Giovanni Büttner

Personal information
- Date of birth: 22 September 1998 (age 27)
- Place of birth: Doetinchem, Netherlands
- Height: 1.78 m (5 ft 10 in)
- Position(s): Attacking midfielder, left winger

Team information
- Current team: MASV

Youth career
- 0000–2010: DZC '68
- 2010–2014: Vitesse
- 2014–2018: Go Ahead Eagles

Senior career*
- Years: Team / Apps / (Gls)
- 2018–2019: Go Ahead Eagles / 1 / (0)
- 2019–2022: TOP Oss / 43 / (3)
- 2023: Kozakken Boys / 10 / (5)
- 2023–2024: De Graafschap / 25 / (0)
- 2024: Vitesse / 3 / (1)
- 2025–: MASV

= Giovanni Büttner =

Dutch footballer (born 1998)

Giovanni Büttner (born 22 September 1998) is a Dutch professional footballer who plays as an attacking midfielder or left winger for Vierde Divisie club MASV. He is the cousin of fellow footballer Alexander Büttner.

==Career==
Born in Doetinchem, Büttner played for DZC '68 and Vitesse at youth level before joining the academy of Go Ahead Eagles in 2015. Büttner made his debut for Go Ahead Eagles on 31 October 2018, coming on as a substitute in a 3–0 defeat at Ajax in the KNVB Cup, before making his league debut in the Eerste Divisie against TOP Oss on 22 April 2019.

In the summer of 2019, Büttner joined fellow Eerste Divisie club TOP Oss. He established himself as a regular player at the club, securing a contract extension until 2021 in December 2019. Despite encountering injuries during his second season, he was granted a contract extension for an additional year.
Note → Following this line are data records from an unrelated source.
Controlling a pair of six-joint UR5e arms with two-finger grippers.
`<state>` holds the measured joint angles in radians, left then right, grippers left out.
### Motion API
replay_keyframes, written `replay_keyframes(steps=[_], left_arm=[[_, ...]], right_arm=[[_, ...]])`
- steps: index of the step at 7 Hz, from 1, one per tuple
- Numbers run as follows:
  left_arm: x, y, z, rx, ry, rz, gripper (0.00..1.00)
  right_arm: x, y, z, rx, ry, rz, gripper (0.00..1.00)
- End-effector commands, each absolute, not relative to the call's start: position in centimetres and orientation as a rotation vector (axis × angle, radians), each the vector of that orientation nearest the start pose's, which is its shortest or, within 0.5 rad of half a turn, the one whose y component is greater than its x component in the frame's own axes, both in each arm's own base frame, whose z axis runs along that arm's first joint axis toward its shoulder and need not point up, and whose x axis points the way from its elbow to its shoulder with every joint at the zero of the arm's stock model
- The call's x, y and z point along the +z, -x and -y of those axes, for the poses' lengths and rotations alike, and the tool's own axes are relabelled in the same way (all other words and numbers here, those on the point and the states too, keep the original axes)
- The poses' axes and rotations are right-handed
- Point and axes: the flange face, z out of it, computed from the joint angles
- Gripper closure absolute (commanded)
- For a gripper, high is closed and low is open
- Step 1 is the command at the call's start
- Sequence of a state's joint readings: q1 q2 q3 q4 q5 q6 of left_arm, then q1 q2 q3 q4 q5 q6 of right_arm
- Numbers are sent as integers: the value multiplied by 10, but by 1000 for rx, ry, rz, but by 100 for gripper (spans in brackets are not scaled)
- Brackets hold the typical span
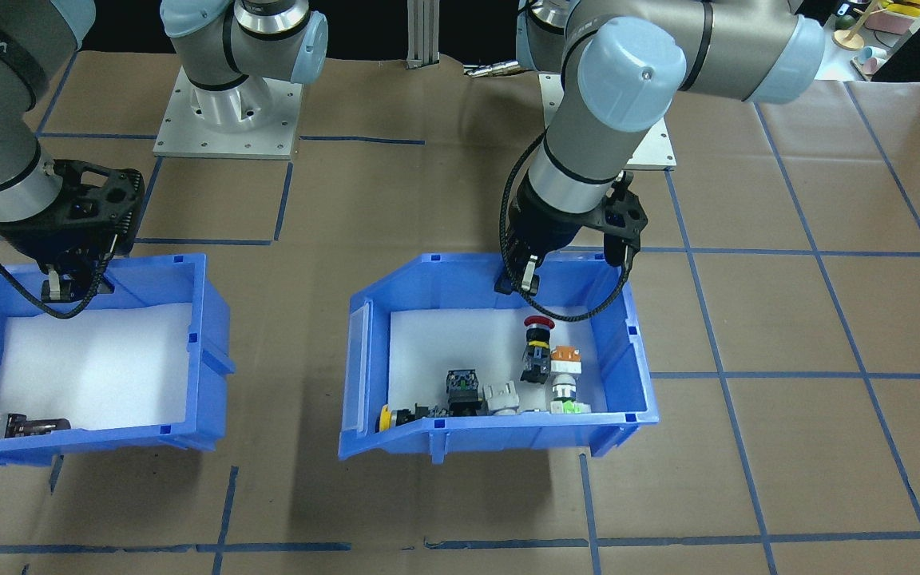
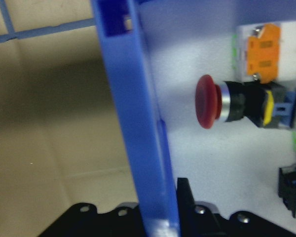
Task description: Place button box in front
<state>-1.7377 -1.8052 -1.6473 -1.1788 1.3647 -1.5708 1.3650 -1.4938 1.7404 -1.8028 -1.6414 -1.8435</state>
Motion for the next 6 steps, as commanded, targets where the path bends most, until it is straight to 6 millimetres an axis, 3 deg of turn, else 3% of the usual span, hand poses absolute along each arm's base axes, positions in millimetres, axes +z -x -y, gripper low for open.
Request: replay_keyframes(steps=[1, 3, 4, 5, 6], left_arm=[[331, 282, 586, 216, 2118, -2595, 94], [315, 292, 586, 229, 2084, -2586, 80], [313, 292, 586, 232, 2083, -2584, 66], [310, 291, 584, 230, 2079, -2576, 41], [313, 291, 585, 219, 2078, -2581, 23]], right_arm=[[388, -6, 522, 108, 2309, -2157, 94], [388, -6, 522, 108, 2309, -2157, 94], [387, -6, 522, 110, 2307, -2155, 94], [388, -6, 522, 109, 2308, -2156, 94], [388, -6, 522, 109, 2308, -2156, 94]])
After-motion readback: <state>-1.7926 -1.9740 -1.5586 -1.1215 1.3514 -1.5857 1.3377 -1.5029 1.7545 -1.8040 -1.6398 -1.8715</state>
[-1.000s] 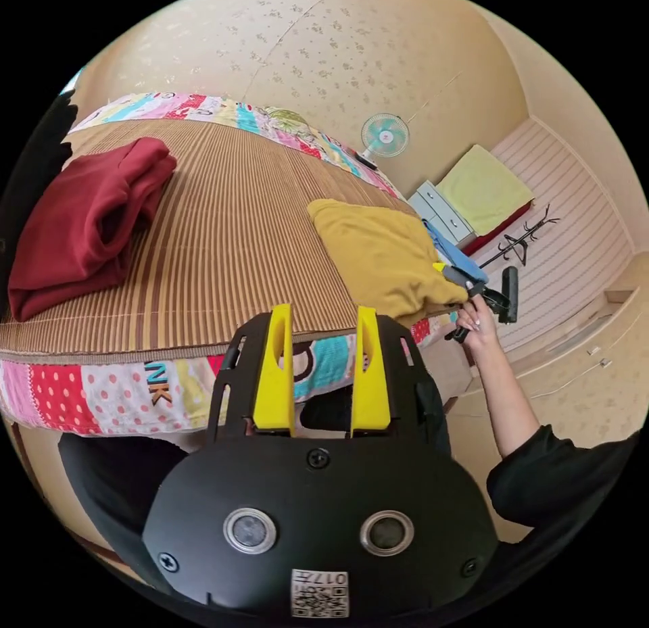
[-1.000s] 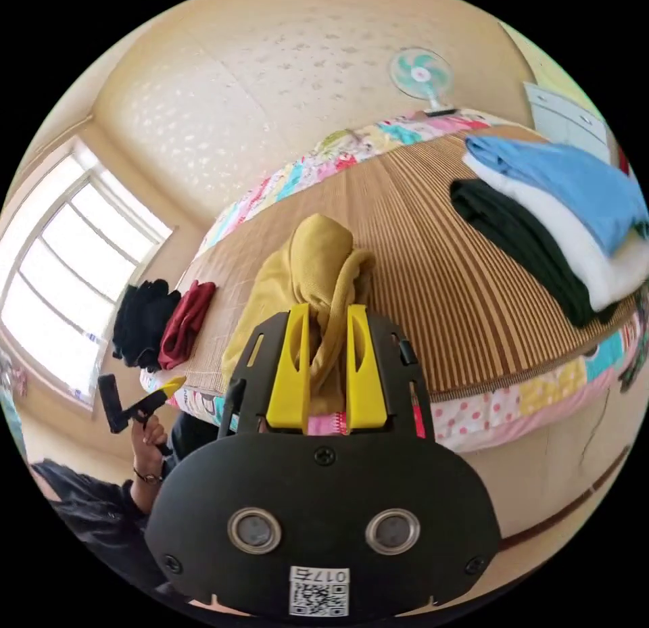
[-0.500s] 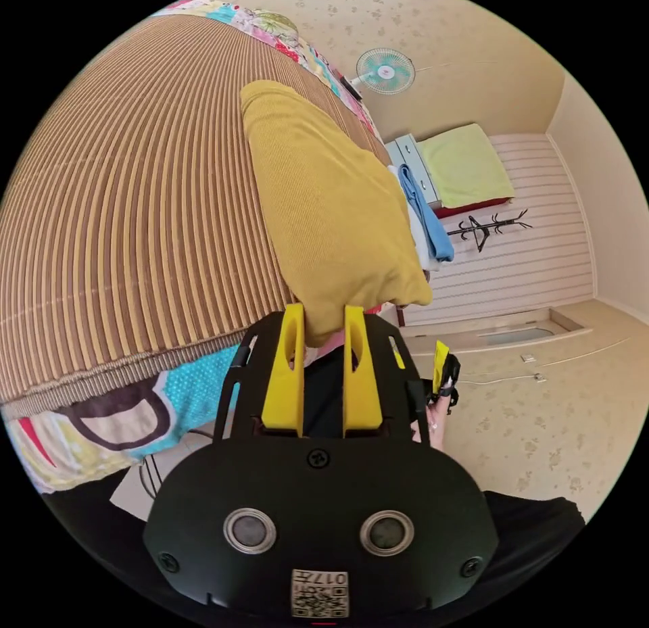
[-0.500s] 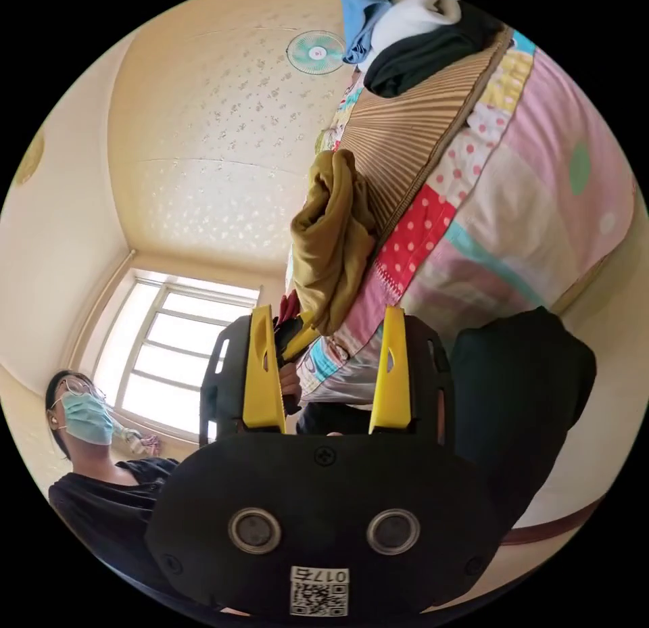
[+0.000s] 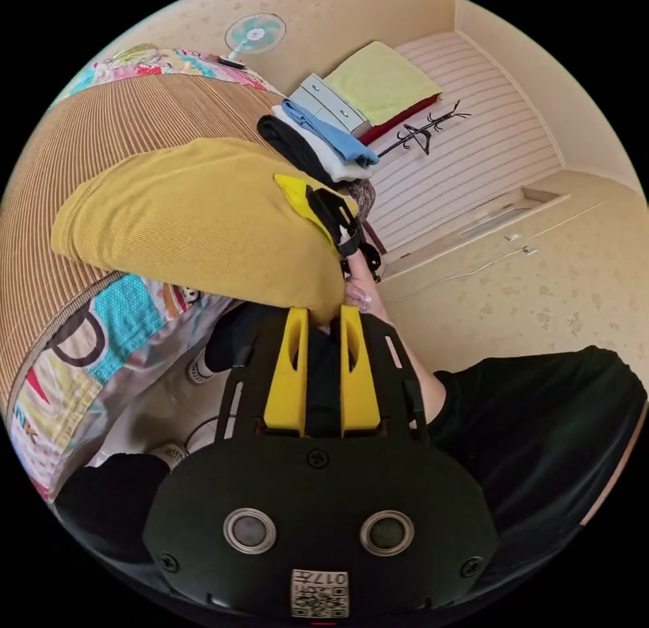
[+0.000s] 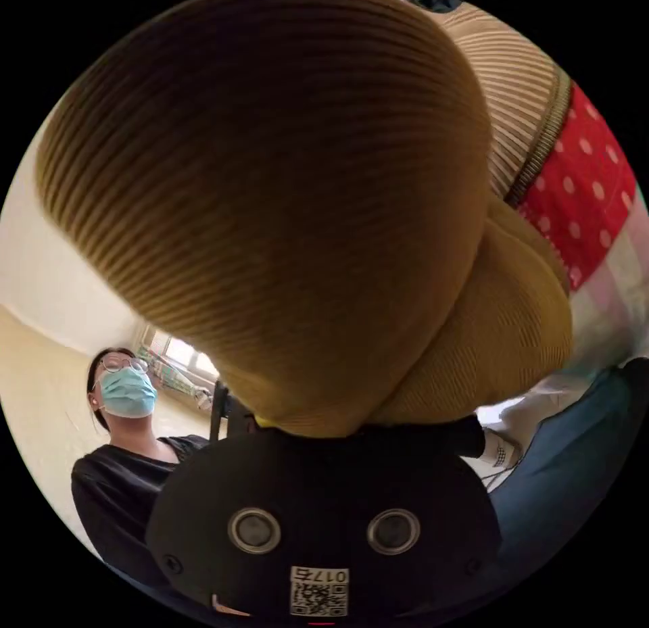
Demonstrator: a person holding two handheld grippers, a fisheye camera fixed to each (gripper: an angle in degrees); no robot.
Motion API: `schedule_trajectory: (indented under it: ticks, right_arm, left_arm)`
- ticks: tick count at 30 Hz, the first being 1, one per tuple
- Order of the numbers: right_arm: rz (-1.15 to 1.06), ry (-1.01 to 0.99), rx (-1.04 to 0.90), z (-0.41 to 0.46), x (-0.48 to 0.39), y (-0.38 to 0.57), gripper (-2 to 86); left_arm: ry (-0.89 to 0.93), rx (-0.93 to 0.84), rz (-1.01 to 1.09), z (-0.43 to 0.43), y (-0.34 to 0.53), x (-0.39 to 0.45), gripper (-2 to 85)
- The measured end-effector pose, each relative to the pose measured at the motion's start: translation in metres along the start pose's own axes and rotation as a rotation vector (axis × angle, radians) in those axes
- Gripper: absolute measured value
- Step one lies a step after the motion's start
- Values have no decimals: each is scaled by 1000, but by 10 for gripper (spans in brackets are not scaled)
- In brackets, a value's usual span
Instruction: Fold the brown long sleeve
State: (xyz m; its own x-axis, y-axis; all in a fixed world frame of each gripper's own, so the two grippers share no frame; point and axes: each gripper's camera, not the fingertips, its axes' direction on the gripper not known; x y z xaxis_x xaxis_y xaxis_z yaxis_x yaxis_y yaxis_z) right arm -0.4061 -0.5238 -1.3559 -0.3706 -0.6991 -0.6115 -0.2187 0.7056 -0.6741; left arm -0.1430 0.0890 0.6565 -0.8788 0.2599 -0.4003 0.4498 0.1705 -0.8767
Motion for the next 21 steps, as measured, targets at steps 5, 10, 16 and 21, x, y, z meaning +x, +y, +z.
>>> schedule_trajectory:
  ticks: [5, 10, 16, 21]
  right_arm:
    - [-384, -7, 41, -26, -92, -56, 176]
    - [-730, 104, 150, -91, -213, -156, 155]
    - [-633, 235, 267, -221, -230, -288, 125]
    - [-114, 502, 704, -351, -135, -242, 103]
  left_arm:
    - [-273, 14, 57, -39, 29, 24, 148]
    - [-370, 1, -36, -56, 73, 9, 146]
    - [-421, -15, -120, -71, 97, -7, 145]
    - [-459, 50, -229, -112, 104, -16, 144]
Upon the expiration of his contract in 2022, Büttner underwent a trial period with Telstar in an attempt to secure a new deal, but this endeavor proved unsuccessful. Consequently, he joined Kozakken Boys, starting off strongly with a hat-trick in his debut, but his stint there was short-lived due to an injury. Given the distance between his hometown Doetinchem and Werkendam, both the club and the player mutually agreed to part ways in November 2022. In May 2023, he underwent training sessions with his hometown club, De Graafschap, and later on, on 8 September 2023, he officially joined the first team on amateur terms, coincidentally joining his cousin Alexander at the club.

On 2 September 2024, he joined Vitesse on amateur basis, joining Alexander once again. On 27 November 2024, he left Vitesse due to "difference of opinion".